É esse o horizonte de lida com a perda que se descortina ao longo da narrativa. Não é um horizonte febril, tampouco inconformado. O que se abre e expande cada vez mais grave é o autoabandono, que se dá à maneira de um olhar perdido que verte uma única lágrima e, quando cai em si, sufoca o peito e volta a se ocupar com qualquer tarefa.

Apesar de o livro ser narrado em primeira pessoa, a narradora é ausente de si e da própria vida e, como nós leitores, observa tudo de fora, alienada na própria renúncia. Na obra, podemos acompanhar por toda a vida da personagem a evolução da marca indelével do patriarcado na identidade de uma mulher. A ela sequer é dado o direito de terminar a própria história, pois nas quatro últimas páginas do livro é substituída por uma voz em off.

Tão bem escrito quanto necessário, O Peso do Pássaro Morto é uma metanarrativa, visto que narra a importância de narrar, dando voz a um sujeito destituído da própria narrativa de sua vida. E vai além: porque nos mostra que é preciso narrar, mas o que de fato é imprescindível, se se pretende mudar o curso da história, é se apropriar da narrativa. Caso contrário, nós mulheres estaremos para sempre fadadas a seguir o curso de uma narrativa alheia onde cumpriremos o papel de observadoras impotentes da nossa própria história.

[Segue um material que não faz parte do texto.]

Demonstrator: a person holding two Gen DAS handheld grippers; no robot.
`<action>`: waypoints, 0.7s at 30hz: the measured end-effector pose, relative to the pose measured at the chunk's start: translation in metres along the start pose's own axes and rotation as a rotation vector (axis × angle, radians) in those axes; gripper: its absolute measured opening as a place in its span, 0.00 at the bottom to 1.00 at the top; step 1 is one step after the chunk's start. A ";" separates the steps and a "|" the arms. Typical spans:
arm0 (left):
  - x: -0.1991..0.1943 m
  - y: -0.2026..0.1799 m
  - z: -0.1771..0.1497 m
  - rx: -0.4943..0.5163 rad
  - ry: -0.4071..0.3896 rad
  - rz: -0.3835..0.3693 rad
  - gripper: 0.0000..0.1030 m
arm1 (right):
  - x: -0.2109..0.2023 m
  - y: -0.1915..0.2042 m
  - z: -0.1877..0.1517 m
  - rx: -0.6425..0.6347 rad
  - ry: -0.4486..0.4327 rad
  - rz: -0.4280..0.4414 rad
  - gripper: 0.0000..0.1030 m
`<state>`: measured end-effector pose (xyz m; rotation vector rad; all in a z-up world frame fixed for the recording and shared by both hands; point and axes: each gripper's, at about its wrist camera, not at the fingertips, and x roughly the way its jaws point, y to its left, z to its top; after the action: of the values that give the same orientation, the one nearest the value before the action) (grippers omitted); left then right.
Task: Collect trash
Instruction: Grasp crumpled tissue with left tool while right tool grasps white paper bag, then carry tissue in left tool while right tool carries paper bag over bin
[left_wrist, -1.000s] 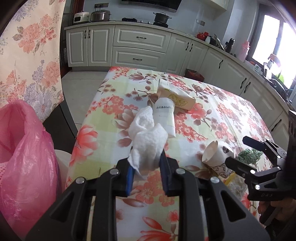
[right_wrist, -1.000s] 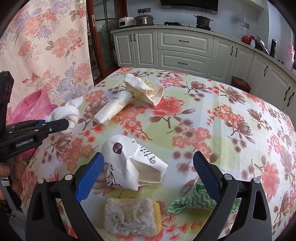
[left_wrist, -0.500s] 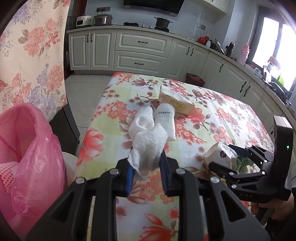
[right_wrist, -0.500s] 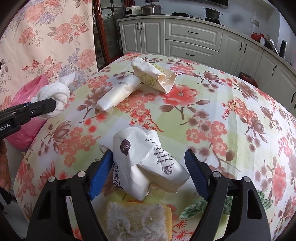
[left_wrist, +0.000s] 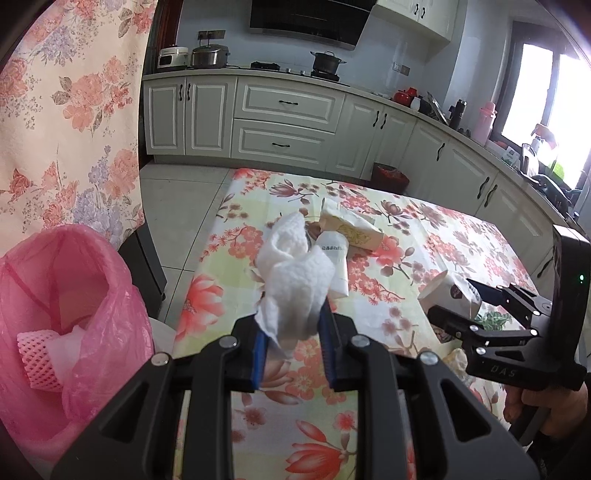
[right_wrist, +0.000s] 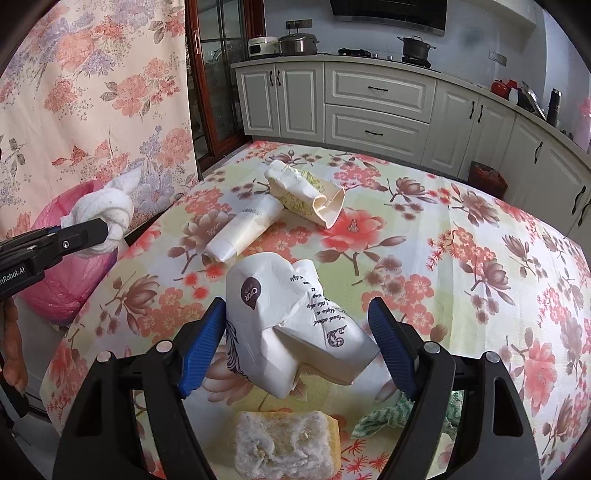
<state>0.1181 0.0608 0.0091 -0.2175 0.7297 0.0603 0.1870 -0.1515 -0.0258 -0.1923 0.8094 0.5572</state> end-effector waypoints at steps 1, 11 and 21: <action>-0.004 0.002 0.001 -0.001 -0.007 0.005 0.23 | -0.002 0.001 0.002 0.001 -0.007 0.000 0.73; -0.052 0.035 0.008 -0.033 -0.086 0.069 0.23 | -0.018 0.022 0.027 -0.006 -0.072 0.010 0.73; -0.105 0.093 0.006 -0.099 -0.154 0.170 0.23 | -0.025 0.068 0.055 -0.053 -0.116 0.062 0.73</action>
<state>0.0317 0.1555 0.0669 -0.2423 0.5910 0.2731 0.1707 -0.0841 0.0331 -0.1828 0.6903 0.6427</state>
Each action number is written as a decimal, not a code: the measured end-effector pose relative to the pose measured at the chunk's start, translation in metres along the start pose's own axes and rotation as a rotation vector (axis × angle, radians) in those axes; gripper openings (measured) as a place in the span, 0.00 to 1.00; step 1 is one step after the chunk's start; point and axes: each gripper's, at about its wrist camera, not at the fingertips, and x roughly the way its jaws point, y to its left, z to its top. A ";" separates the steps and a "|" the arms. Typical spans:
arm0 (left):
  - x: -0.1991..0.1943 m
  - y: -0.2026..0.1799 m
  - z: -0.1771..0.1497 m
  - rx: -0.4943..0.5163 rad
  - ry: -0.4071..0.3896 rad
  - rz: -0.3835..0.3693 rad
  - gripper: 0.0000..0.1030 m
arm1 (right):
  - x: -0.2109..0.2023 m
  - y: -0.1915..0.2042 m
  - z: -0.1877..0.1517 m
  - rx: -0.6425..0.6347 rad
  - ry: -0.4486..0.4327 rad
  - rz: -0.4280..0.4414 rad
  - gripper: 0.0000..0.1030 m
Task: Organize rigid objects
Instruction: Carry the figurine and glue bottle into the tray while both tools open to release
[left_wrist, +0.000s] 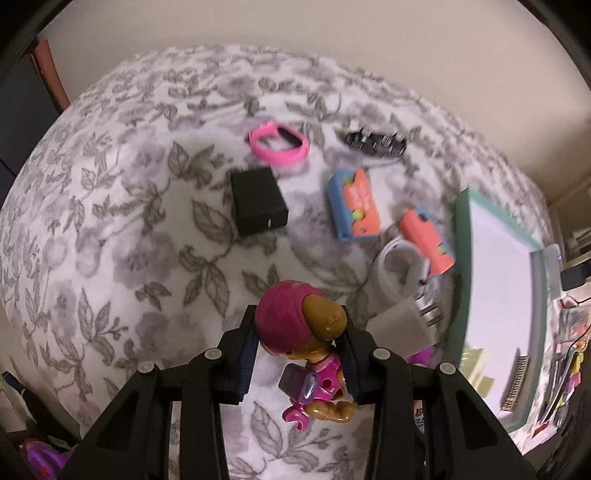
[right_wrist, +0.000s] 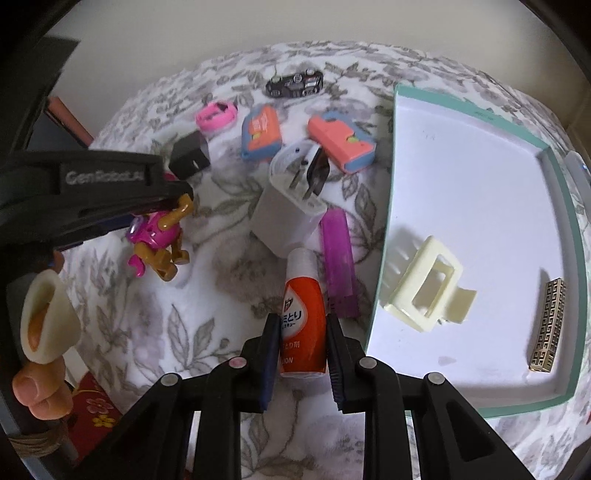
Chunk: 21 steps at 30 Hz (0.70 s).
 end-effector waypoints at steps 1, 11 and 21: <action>-0.006 -0.001 -0.001 0.001 -0.015 -0.007 0.40 | -0.004 -0.003 0.002 0.013 -0.012 0.010 0.24; -0.034 -0.040 -0.018 0.121 -0.089 -0.111 0.40 | -0.046 -0.074 0.009 0.237 -0.098 -0.038 0.25; -0.037 -0.113 -0.053 0.352 -0.071 -0.173 0.40 | -0.069 -0.158 -0.004 0.403 -0.127 -0.206 0.25</action>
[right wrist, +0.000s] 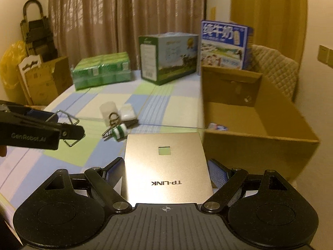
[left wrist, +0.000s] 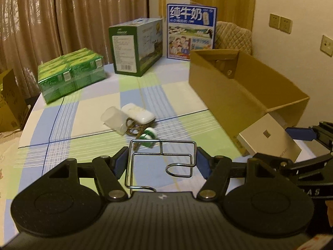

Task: Organize rigid objects
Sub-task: 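Carry the TP-LINK card and wire rack toward the cardboard box with both grippers, then open both grippers over the box to drop the card and wire rack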

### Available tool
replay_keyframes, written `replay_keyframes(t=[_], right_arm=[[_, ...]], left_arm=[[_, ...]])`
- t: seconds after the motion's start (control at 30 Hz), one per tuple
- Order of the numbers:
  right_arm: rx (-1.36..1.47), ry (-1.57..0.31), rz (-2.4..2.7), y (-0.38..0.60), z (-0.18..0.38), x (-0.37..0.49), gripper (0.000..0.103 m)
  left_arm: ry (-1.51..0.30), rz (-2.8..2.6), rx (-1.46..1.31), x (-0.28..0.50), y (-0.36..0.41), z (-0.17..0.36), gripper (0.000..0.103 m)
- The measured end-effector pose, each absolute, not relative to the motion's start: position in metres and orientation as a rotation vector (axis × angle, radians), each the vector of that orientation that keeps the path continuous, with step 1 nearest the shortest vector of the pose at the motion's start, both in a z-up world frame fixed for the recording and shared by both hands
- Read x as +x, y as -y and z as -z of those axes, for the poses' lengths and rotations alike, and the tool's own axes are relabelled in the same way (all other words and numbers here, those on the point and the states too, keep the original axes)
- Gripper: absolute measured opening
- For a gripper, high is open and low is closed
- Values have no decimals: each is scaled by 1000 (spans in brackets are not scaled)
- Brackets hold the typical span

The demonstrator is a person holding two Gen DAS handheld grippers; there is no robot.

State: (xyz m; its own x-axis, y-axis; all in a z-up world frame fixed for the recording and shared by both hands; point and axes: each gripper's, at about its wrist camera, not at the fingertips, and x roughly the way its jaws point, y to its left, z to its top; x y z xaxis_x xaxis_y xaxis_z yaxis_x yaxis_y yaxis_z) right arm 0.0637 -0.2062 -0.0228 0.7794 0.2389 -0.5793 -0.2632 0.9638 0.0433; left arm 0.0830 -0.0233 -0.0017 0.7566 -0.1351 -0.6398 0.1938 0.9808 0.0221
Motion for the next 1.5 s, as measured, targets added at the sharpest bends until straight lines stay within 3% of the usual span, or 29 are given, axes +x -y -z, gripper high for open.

Aline Bei nasceu em São Paulo, em 1987. É formada em Letras pela Pontifícia Universidade Católica de São Paulo e em Artes Cênicas pelo Teatro Escola Célia-Helena. É colunista do site cultural Livre Opinião — Ideias em debate e foi escritora convidada na Primavera Literária; Sorbonne Université, França 2018. O peso do pássaro morto, finalista do prêmio Rio de Literatura e do prêmio São Paulo, é o seu primeiro livro.